▶ **To do**:
Below are records; count the lines in them that hold "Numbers" and give only the count.

Collected data:
Segment Open

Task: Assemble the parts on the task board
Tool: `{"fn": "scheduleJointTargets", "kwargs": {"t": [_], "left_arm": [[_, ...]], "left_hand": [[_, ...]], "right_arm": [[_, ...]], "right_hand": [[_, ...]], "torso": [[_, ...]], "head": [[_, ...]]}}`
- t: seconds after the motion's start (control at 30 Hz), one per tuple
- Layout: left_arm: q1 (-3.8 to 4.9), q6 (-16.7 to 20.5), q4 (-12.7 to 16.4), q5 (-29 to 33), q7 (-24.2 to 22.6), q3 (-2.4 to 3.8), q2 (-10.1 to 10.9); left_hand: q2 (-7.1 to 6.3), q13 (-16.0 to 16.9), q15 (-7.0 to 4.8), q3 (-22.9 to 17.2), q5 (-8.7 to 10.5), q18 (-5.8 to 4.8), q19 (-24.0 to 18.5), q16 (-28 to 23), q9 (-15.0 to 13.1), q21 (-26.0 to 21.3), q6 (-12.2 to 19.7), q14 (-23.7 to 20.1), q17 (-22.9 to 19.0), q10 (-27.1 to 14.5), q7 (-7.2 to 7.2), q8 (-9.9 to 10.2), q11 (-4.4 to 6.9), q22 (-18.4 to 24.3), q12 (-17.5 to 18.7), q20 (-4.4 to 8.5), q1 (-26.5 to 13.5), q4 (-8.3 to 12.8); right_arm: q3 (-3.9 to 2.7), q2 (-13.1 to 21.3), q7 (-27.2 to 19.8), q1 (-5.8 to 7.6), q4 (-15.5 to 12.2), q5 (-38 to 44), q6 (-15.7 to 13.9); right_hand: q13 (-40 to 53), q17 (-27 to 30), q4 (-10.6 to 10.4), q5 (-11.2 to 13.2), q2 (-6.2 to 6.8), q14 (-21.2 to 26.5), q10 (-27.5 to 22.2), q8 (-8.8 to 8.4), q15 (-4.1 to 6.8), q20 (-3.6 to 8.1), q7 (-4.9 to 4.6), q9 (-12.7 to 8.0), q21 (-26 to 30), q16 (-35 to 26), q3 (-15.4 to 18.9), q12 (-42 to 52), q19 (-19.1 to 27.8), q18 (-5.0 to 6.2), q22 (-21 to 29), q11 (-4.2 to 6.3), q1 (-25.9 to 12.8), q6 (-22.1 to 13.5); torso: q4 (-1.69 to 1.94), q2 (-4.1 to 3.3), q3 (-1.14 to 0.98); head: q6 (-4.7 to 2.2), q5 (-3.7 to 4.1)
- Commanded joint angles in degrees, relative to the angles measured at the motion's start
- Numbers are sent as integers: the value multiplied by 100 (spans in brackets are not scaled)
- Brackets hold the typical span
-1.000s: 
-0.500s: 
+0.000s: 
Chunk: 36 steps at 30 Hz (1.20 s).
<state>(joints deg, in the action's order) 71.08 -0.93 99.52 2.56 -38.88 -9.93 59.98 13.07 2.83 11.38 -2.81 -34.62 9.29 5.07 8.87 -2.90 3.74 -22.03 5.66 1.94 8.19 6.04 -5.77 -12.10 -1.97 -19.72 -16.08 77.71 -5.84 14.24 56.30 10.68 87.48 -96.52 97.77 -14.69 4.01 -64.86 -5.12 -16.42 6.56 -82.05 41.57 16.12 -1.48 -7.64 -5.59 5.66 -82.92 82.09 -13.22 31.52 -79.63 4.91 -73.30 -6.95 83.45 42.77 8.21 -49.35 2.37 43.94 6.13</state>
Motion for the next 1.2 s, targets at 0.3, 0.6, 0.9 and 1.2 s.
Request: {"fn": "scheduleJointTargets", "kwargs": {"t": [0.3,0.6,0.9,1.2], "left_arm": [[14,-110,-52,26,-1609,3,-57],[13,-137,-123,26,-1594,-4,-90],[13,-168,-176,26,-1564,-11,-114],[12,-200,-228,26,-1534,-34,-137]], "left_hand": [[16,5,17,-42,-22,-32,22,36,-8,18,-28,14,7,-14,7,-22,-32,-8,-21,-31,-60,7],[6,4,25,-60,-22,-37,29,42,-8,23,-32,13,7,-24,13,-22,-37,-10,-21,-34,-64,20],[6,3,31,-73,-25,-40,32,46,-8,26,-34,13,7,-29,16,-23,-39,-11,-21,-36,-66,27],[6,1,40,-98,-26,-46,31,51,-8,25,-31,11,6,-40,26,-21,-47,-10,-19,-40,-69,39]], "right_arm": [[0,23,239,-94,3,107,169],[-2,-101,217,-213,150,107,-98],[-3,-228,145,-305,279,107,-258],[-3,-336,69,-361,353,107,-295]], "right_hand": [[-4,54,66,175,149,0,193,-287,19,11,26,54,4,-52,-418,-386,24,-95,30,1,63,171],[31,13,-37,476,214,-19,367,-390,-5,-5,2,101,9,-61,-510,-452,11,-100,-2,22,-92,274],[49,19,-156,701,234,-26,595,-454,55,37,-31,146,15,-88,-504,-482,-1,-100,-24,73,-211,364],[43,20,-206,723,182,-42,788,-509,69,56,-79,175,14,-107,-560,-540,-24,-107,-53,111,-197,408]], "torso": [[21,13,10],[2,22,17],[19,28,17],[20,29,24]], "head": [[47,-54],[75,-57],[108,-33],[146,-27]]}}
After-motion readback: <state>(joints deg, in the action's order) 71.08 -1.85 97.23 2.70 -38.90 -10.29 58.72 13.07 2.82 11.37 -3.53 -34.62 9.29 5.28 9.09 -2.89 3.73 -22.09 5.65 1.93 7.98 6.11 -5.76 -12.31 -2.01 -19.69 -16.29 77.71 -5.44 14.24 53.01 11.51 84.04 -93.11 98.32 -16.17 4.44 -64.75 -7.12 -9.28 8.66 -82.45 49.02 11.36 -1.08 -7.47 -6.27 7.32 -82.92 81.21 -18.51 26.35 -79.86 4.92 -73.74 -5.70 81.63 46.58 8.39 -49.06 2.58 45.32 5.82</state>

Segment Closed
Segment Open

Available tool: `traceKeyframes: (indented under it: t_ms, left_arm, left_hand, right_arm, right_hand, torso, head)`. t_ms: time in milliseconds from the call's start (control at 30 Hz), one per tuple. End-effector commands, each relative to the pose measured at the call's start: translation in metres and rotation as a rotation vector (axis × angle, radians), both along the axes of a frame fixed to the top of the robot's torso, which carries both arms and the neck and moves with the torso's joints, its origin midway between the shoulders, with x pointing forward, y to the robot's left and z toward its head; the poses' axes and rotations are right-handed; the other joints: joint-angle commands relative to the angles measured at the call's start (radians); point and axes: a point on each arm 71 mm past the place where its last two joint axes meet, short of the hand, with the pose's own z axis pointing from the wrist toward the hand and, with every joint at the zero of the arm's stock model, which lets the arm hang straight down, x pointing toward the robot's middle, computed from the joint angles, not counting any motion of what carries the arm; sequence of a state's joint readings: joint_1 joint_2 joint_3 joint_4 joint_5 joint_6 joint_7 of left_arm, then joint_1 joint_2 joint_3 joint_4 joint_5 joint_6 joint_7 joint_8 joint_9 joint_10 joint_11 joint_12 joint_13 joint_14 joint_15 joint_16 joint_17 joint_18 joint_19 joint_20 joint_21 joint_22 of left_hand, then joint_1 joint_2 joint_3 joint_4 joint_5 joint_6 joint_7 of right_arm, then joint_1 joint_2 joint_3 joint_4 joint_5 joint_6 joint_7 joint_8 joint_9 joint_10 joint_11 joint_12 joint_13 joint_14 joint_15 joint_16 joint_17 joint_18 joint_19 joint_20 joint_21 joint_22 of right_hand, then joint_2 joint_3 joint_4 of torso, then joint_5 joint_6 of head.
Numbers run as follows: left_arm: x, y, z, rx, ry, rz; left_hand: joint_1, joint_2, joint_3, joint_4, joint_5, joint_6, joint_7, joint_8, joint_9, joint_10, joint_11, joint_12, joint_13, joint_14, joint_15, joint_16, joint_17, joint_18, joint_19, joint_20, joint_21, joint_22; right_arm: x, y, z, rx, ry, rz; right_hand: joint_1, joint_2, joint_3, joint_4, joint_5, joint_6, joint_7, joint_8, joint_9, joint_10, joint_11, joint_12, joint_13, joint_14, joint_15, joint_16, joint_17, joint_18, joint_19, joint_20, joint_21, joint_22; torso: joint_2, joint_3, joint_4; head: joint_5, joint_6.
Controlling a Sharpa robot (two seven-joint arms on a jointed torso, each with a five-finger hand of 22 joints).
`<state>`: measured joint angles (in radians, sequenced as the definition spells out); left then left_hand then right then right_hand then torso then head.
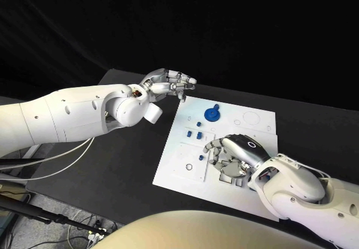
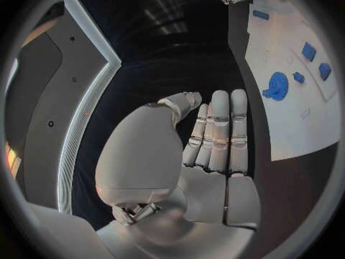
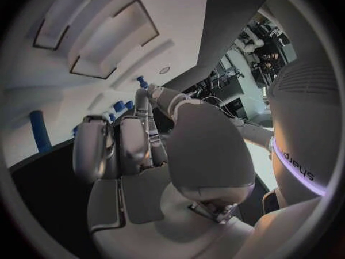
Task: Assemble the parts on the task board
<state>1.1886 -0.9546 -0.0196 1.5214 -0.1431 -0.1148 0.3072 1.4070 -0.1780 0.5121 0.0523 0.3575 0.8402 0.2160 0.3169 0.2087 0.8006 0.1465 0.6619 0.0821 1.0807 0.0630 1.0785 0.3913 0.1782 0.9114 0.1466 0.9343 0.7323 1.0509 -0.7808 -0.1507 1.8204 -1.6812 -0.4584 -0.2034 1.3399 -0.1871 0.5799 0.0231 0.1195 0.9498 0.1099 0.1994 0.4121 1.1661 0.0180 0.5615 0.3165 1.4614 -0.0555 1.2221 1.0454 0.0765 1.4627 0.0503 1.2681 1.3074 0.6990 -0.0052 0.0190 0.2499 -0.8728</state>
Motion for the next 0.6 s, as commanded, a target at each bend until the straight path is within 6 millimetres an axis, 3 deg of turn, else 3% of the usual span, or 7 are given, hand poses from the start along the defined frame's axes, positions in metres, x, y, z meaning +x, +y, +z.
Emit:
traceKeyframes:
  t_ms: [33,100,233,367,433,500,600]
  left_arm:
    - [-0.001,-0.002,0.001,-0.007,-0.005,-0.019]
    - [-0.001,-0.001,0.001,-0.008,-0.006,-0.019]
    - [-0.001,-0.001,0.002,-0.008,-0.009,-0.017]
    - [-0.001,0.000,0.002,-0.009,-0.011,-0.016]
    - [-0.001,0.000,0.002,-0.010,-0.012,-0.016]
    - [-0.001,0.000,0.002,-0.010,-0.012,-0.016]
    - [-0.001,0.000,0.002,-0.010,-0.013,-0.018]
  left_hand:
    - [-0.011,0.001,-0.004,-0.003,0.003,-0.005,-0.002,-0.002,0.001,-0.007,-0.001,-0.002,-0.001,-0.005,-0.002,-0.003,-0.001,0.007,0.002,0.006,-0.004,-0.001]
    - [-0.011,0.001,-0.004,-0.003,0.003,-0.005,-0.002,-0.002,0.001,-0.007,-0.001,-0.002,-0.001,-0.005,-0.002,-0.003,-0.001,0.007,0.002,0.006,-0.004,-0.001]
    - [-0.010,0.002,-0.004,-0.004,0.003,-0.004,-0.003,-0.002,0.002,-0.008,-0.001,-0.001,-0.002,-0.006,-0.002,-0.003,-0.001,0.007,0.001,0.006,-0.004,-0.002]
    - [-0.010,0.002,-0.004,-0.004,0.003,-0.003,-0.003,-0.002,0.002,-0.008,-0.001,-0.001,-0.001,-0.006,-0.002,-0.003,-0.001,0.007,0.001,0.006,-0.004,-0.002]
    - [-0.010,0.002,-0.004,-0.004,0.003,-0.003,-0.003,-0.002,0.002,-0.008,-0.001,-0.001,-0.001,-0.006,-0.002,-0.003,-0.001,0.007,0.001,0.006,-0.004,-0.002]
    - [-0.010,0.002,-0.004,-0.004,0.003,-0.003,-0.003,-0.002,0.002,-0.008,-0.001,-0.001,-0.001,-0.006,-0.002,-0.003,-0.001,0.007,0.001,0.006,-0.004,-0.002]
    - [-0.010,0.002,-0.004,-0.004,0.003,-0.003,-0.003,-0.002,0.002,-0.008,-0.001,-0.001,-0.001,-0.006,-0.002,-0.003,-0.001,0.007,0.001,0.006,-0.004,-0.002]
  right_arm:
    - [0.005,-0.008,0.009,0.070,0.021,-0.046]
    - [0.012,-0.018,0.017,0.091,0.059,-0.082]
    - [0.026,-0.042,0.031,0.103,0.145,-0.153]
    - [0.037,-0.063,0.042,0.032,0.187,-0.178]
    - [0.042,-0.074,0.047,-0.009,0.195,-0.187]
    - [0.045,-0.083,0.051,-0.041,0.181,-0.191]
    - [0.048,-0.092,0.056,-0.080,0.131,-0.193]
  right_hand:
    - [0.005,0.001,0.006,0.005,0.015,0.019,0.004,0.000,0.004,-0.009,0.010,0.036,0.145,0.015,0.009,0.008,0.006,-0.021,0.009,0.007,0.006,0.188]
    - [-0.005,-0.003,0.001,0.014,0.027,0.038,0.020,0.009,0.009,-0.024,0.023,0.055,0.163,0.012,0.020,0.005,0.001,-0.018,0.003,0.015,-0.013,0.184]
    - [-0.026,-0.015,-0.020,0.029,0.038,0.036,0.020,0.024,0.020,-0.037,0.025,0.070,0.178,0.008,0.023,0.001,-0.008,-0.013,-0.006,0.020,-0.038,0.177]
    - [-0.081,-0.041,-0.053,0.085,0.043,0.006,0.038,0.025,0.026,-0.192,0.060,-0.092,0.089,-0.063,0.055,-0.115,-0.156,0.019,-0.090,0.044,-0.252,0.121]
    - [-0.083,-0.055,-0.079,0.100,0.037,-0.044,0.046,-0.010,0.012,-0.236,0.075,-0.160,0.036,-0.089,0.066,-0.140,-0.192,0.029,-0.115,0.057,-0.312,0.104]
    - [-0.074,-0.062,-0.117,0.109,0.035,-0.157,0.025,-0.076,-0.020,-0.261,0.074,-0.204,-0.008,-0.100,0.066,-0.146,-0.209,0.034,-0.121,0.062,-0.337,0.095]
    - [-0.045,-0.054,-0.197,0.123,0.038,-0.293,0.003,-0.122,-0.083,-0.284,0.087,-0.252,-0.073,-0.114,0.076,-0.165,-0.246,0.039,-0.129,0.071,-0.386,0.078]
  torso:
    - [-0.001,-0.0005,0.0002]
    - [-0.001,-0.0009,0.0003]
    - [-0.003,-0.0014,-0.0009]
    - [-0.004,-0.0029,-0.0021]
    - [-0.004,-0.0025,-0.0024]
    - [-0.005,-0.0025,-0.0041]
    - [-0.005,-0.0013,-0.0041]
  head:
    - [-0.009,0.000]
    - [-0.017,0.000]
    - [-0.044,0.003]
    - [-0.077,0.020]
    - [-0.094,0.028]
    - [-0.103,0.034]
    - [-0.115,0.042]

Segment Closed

▶ **Answer to this problem**:
2